Finix offers the back-end technology required to bring a payments system in-house. Traditionally, firms looking to send and receive payments outsource the process completely to third parties, such as Square or Stripe, or build the systems on their own from the ground up.
Finix, which has raised $55 million in total from the likes of Visa, Bain Capital Ventures, and Insight Partners, licenses the tools and solutions necessary for firms such as small business lender Kabbage and point-of-sale startup Lightspeed to build out their own payments systems.
“You’re starting to see all these vertical SaaS companies and all these software companies bringing their payments in house to turn that into a profit center,” Richie Serna, CEO at Finix, told Business Insider.
“And so when we think about our product, it was really about, how do you deconstruct the payment company and rebuild it within a software company?”
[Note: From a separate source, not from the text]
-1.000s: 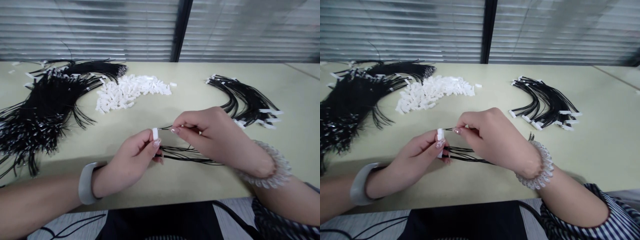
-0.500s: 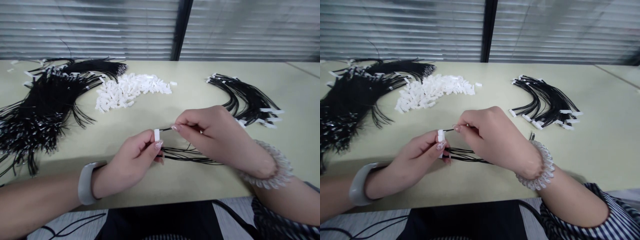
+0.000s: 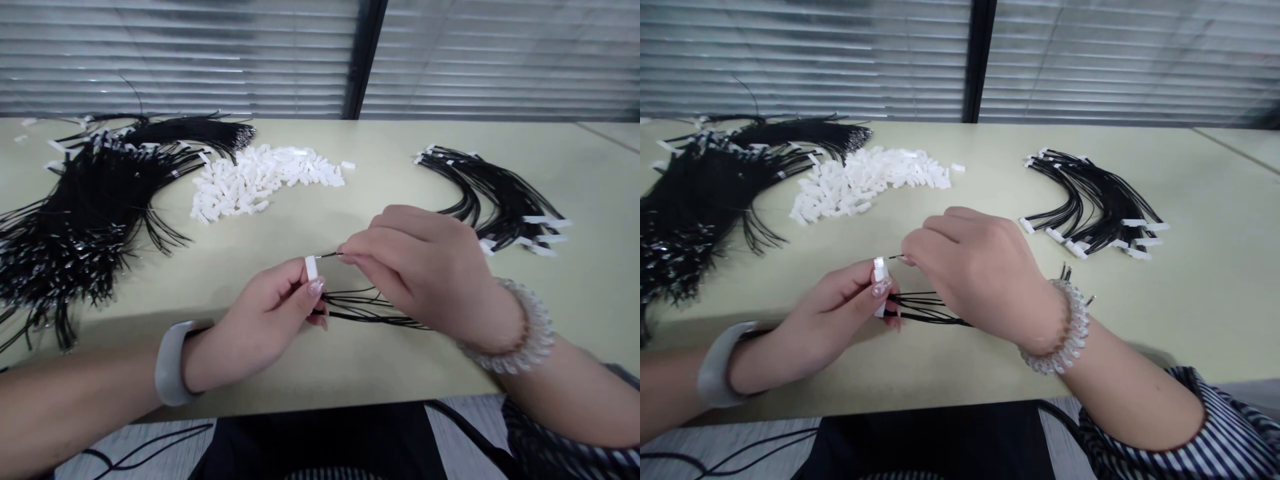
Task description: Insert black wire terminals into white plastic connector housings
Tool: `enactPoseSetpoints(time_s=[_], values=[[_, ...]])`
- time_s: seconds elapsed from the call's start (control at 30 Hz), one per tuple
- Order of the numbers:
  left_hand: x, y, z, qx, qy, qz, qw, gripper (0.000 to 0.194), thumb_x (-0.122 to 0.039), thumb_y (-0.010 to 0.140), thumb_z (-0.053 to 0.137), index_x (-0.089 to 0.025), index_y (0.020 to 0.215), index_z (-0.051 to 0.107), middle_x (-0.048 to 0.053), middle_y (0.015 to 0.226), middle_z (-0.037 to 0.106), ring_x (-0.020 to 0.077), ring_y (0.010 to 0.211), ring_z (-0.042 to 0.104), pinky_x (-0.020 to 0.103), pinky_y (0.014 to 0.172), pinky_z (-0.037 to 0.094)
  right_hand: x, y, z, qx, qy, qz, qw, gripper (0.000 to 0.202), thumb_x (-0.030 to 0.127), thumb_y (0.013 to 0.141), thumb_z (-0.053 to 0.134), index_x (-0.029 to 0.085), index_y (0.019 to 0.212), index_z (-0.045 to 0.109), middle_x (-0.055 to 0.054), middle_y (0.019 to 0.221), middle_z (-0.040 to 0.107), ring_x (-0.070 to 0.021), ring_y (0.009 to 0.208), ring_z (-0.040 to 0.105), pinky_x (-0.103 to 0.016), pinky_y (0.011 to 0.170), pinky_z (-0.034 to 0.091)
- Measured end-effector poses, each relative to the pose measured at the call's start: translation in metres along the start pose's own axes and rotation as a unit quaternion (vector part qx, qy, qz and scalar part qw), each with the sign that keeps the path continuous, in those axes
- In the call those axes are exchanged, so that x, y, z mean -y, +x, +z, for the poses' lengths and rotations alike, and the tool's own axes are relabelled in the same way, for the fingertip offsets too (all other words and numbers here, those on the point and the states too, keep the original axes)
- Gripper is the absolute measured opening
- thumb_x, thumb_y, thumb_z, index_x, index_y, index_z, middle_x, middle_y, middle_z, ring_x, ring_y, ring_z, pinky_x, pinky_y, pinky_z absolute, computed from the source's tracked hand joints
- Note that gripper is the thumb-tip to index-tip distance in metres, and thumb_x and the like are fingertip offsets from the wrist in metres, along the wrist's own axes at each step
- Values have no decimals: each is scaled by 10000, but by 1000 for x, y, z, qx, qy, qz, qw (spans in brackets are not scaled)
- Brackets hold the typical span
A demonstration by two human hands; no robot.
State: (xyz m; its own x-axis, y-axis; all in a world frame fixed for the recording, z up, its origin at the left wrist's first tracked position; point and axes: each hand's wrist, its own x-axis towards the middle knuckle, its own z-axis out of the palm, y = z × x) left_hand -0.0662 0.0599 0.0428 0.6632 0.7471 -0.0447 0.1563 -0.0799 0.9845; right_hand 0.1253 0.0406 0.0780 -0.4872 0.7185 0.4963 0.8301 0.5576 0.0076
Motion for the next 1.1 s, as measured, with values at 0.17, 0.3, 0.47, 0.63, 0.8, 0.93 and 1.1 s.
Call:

The revenue that can be generated via payments processing — where companies typically charge 1% of each transaction — isn’t a paltry sum either. Look no further than Stripe and Square. The former was valued at $35 billion after a $250 million funding round in September 2019. The latter, created by Twitter CEO Jack Dorsey, went public in 2015 and has a market cap of roughly $33.3 billion.
Meanwhile, internal build-outs of payments systems aren’t ideal either, Serna said, as they tend to be costly and time consuming. Even companies that handle a significant volume of transactions — Serna said they have a number of customers with transaction volumes in the billions of dollars — are choosing to replace their internally built payments system.
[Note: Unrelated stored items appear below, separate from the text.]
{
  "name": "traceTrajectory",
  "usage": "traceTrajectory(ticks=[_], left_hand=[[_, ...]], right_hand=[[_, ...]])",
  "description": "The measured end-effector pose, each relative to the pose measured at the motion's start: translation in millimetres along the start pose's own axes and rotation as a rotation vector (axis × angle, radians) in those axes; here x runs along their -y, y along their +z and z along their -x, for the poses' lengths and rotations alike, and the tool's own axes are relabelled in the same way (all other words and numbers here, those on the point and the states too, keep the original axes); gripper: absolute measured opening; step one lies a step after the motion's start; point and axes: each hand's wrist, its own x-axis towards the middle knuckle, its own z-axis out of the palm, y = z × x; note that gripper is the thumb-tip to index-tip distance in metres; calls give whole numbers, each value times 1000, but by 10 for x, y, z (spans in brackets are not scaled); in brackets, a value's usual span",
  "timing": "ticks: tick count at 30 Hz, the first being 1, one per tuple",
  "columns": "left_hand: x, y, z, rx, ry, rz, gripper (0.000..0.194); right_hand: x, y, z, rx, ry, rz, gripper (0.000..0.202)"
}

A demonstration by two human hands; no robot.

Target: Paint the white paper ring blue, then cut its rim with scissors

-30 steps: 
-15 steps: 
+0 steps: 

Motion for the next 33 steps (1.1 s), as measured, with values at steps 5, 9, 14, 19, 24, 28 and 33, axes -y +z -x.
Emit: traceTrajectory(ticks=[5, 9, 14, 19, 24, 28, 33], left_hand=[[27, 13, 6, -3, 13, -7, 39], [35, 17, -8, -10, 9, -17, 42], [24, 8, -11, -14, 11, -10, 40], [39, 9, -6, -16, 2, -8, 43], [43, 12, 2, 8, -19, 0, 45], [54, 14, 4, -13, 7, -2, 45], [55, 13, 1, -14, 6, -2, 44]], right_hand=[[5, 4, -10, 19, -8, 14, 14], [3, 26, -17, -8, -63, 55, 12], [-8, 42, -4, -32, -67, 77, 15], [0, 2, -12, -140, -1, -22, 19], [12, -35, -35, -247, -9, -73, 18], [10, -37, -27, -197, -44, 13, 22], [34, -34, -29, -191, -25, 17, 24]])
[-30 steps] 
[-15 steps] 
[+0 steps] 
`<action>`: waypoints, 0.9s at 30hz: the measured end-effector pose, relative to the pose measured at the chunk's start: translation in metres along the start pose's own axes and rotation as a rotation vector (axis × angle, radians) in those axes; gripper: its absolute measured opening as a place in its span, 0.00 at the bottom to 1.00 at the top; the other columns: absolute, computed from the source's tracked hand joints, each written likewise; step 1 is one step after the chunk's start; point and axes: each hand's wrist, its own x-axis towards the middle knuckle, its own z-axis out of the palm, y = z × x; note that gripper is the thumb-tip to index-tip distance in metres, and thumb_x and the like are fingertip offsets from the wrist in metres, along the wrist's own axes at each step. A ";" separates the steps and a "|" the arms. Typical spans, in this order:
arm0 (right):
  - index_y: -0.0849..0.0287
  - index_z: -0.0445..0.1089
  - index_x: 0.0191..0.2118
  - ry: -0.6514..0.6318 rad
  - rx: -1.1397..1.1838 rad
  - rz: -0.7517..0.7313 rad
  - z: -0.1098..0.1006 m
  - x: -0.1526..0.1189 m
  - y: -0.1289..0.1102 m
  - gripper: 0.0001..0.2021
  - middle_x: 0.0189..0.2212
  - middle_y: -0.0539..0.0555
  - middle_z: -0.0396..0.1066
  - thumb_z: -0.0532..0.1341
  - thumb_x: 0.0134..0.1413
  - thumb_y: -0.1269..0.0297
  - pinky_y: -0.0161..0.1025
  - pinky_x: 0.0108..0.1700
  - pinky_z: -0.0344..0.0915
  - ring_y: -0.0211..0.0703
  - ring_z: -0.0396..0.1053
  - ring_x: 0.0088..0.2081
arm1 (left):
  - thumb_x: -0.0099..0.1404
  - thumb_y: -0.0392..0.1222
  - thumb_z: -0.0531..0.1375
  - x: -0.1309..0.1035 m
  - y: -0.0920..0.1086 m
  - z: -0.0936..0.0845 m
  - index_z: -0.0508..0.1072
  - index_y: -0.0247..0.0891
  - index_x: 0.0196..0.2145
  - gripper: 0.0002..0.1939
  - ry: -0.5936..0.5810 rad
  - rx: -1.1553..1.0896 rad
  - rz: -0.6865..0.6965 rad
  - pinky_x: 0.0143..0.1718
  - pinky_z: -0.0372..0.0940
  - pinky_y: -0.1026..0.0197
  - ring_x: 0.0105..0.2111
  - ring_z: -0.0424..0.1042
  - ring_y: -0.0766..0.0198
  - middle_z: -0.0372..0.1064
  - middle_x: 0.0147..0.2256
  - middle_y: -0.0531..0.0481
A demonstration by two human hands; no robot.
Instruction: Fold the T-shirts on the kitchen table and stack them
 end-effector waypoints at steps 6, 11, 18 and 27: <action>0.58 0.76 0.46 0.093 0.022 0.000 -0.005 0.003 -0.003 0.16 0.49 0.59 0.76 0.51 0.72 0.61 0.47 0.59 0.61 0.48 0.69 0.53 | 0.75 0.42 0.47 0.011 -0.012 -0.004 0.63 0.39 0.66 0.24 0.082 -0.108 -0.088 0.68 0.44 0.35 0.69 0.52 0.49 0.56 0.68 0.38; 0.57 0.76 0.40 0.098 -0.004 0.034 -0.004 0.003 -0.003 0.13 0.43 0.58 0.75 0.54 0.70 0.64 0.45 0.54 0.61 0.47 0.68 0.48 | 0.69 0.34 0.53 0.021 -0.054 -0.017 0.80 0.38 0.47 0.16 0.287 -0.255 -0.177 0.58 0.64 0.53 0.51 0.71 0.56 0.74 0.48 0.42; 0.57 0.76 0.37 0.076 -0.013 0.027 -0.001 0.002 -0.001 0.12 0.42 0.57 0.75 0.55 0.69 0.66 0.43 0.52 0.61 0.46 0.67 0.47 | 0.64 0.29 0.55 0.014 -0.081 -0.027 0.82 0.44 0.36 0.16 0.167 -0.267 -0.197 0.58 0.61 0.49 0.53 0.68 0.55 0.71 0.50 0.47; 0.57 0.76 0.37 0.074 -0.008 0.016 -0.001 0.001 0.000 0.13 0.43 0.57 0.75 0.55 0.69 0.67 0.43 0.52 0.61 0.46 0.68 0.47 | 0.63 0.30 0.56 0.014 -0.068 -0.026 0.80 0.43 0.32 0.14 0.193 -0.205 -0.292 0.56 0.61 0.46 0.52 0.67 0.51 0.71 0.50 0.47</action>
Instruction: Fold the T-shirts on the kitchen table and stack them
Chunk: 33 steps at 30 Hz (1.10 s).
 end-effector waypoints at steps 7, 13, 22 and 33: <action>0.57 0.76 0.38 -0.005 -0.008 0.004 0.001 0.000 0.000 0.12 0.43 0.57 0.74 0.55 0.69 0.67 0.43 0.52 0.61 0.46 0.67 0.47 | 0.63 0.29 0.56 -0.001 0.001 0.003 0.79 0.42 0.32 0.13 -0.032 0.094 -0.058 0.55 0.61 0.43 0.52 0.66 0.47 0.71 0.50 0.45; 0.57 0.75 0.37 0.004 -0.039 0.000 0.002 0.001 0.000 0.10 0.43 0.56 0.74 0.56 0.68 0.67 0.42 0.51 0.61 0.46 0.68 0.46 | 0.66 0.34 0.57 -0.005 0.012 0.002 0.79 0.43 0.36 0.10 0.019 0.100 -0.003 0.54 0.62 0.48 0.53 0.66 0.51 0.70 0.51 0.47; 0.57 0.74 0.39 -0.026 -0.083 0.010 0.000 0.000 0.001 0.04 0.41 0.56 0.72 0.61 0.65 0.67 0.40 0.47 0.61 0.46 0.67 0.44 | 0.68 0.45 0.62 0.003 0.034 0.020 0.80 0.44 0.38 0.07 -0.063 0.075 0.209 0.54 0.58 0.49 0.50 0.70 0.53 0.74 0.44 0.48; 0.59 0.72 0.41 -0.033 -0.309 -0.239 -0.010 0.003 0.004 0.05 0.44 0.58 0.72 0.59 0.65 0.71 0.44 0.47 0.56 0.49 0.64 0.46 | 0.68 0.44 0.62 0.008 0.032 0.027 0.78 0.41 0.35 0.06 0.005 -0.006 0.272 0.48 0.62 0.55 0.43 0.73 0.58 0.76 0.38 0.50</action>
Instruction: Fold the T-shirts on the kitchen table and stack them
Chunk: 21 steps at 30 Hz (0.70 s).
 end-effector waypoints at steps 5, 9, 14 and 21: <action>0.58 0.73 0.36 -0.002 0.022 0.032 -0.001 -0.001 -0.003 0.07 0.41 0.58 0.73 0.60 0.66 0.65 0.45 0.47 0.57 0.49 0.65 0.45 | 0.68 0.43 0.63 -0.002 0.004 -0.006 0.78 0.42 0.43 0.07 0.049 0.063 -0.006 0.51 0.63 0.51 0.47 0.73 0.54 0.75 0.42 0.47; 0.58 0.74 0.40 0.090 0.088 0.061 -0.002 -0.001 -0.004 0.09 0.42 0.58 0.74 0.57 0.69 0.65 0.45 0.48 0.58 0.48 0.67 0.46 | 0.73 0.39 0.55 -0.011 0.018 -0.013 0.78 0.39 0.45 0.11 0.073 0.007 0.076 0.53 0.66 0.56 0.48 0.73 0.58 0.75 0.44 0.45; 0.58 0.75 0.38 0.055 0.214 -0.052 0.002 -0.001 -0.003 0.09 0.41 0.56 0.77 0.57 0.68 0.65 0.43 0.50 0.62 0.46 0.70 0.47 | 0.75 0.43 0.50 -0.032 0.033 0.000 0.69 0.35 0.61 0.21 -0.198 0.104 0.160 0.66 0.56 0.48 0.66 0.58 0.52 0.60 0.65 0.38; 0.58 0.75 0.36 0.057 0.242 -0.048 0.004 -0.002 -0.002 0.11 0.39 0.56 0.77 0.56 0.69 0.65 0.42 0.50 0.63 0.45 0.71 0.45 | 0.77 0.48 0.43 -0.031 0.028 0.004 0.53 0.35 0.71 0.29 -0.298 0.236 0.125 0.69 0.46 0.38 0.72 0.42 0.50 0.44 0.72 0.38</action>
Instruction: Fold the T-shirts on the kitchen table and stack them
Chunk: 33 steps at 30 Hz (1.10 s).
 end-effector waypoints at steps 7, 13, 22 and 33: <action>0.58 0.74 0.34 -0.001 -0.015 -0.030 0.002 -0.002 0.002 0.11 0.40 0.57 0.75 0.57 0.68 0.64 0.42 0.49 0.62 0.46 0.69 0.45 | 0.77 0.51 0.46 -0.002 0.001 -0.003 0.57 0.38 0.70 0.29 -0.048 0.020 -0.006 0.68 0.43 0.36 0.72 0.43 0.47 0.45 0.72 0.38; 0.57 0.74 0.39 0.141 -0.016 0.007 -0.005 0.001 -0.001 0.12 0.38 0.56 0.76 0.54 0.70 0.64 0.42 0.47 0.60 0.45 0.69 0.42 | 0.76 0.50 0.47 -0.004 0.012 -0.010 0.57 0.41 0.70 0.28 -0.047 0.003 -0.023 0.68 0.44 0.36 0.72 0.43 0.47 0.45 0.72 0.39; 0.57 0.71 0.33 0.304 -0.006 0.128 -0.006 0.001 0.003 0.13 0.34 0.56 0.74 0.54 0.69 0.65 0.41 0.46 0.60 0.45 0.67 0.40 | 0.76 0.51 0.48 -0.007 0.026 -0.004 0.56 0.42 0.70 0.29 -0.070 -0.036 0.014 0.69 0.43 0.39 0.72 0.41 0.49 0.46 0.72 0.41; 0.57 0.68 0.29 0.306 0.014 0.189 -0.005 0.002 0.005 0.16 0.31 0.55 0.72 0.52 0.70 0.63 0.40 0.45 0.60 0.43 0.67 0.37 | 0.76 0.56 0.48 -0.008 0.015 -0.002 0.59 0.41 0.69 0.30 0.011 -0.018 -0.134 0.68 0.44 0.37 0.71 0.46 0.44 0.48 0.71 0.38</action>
“[They] are realizing that’s not the best place to dedicate their engineering resources,” Serna said. “They’d rather have somebody completely dedicated to doing something like that. So they can reassign those engineers to the UX and the UI, their core competency.”
Pat Grady, partner at Sequoia, told Business Insider the payments space reminds him of where cloud computing was 15 years ago. As companies began offering their services in the cloud, they had one of three options: build and maintain their own data centers, completely outsource the offering or work with Amazon Web Services.
Just like AWS, Finix gives customers the best of both worlds, Grady said, allowing them flexibility and control when it comes to how they handle payments without the having to build out the entire tech stack.
Finix has a long way to go to match AWS, the world’s largest cloud business that booked nearly $10 billion in revenue in the fourth quarter of 2019. However, as Grady points out, the addressable market for payments ($2 trillion) is far larger than software ($500 billion).
Grady also pointed to Visa’s intention to buy startup Plaid for $5.3 billion in January as a sign of the growing importance of fintechs enabling companies via back-end technology.
“Financial infrastructure has become a real thing,” Grady said. “It’s become a first-class citizen. And I think Finix is the next great example of that wave.”